La dernière campagne sur la consommation responsable célèbre la conscience écologique, mais omet un détail gênant : accéder aux foires et aux produits durables reste un privilège de classe. Pendant que certains remplissent leurs sacs de quinoa bio à 8 euros le kilo, la majorité se contente de ce que propose le supermarché discount. L'hypocrisie réside dans le fait d'applaudir la vertu sans toucher aux causes structurelles de l'inégalité d'accès.
Développement technologique : la barrière du coût dans la production verte 🌱
Les innovations en agriculture biologique et énergies propres progressent, mais le prix final ne baisse pas par magie. Les processus durables nécessitent des investissements en R&D, des certifications et une logistique spécialisée qui renchérissent le produit. Tant que le panier de base bio ne sera pas subventionné ou que des taxes progressives ne seront pas appliquées aux polluants, la technologie verte restera un gadget pour portefeuilles bien garnis. L'efficacité technique ne résout pas l'injustice d'accès si elle n'est pas accompagnée d'une politique fiscale redistributive.

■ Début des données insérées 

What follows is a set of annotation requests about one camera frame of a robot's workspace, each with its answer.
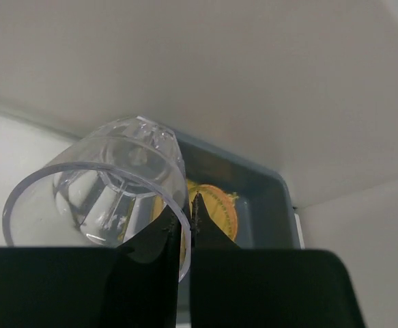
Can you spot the round green-rimmed bamboo tray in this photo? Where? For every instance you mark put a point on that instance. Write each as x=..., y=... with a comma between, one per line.
x=222, y=213

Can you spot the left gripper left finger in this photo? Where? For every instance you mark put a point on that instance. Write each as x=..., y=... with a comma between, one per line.
x=133, y=285

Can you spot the square bamboo mat tray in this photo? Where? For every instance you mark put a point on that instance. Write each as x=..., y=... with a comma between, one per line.
x=195, y=186

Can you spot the grey plastic bin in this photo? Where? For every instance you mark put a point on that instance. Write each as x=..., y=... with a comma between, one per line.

Le yaourt de chèvre heureuse et le compte en banque triste 🐐
Alors voilà : si tu veux sauver la planète, assure-toi d'abord d'avoir assez de solde pour payer l'avocat du commerce équitable. Pendant ce temps, les mortels continuerons d'acheter le poulet fermier factice, celui qui vient avec une étiquette verte mais un prix en or. Peut-être que le plus durable serait de subventionner la laitue bio ou, mieux encore, d'arrêter de vendre du fumier organique au prix du caviar.